With an ageing population, the National Disability Insurance Scheme and growing demand for childcare and home-care based services, health care and social assistance is Australia’s largest and fastest growing industry. The field currently employs over 1.5 million people and is expected to generate tens of thousands of additional jobs in the coming half-decade.
Meanwhile, investment in national infrastructure and a growing population means continued growth in the construction and property sector. Building and plumbing labourers, engineers, construction managers and casual labourers will be in high demand as more roads, railways and airports are built in the next 5 years. Similarly, Australia’s growing population and high demand for trained professionals means the education sector is set to boom, with strong demand across the board in primary, secondary, adult and community education.
Despite the fact that service roles are expected to account for the lion’s share of job growth in 2020 and beyond, demand for employees in the professional, scientific and technical services is also predicted to skyrocket. Fuelled by the global tech revolution, demand is growing for skills in computer system design and ICT. Similarly, management, consulting, legal and accounting professions are in high demand as more Australians embrace entrepreneurship and our start-up culture evolves.

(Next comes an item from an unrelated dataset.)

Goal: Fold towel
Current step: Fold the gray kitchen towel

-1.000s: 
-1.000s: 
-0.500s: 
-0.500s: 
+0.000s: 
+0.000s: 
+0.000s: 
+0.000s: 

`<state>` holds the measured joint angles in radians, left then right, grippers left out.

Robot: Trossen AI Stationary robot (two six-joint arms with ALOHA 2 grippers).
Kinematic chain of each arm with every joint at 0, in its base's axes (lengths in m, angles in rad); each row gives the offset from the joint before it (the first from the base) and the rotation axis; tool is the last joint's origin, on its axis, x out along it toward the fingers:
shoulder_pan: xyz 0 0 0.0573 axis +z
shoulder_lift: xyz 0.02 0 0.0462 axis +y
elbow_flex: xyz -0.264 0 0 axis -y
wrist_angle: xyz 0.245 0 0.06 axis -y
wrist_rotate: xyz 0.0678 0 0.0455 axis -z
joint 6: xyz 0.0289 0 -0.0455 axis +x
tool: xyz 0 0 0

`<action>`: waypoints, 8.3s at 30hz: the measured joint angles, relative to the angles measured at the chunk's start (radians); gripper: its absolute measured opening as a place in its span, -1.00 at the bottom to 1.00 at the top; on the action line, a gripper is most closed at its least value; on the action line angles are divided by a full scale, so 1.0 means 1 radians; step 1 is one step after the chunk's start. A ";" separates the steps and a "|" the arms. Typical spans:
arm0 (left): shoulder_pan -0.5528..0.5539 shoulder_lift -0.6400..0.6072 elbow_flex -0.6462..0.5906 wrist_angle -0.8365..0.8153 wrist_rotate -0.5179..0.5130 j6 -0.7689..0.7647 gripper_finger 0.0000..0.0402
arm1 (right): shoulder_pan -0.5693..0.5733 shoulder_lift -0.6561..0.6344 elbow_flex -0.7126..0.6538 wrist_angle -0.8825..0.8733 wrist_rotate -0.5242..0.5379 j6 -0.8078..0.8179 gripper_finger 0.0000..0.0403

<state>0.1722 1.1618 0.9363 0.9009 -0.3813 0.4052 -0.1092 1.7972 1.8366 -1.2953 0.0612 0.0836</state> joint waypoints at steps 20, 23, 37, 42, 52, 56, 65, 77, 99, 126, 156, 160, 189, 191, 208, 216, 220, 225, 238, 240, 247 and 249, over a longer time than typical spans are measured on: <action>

Employees choosing opportunity over remuneration
The latest Michael Page Australia Salary Benchmark 2020 Report revealed that, while salary is important for employees, it’s far from being the top driving factor when it comes to job satisfaction.
According to the report, 94% of professionals say unsatisfactory monetary benefits weren’t top of mind when deciding to leave a job — and both gen X and millennial employees said they would have stayed in their last company if they were offered more training and development plans, and if employee engagement was strengthened.
For job seekers on the lookout for new opportunities in 2020, these insights shed valuable light into the growing importance of personal and development opportunities, as well as a positive work culture when accepting a new job.
Job seekers must prepare for automation
According to the latest OECD report, 36% of Australian jobs are at risk of automation over the next 15-20 years therefore job seekers in all industries will need to adapt in order to remain competitive. In fact, a recent survey by the World Economic Forum found employers thought that, by 2022, more than half of all current employees would require significant reskilling or upskilling.
While mundane and repetitive tasks are highly likely to be automated, this doesn’t mean entire positions will be eliminated — they’ll simply be transformed. To prepare for the inevitable, professionals should focus on developing interpersonal skills and seek to gain an understanding of technology to stand the best chance of career success in the future.
In addition, the job search will become increasingly digital as recruitment agencies use artificial intelligence to improve the screening process for talent options. A study found 63% of recruiters say that AI has affected their organisation’s hiring practices — and, as machine learning becomes more sophisticated, candidates need to prepare for automation in the early phases of the job hunt.
Interviews with chatbots, online recruitment via digital applicant tracking systems, and an increasingly transparent digital footprint are all foreseeable, as HR teams seek to improve and streamline the hiring practices.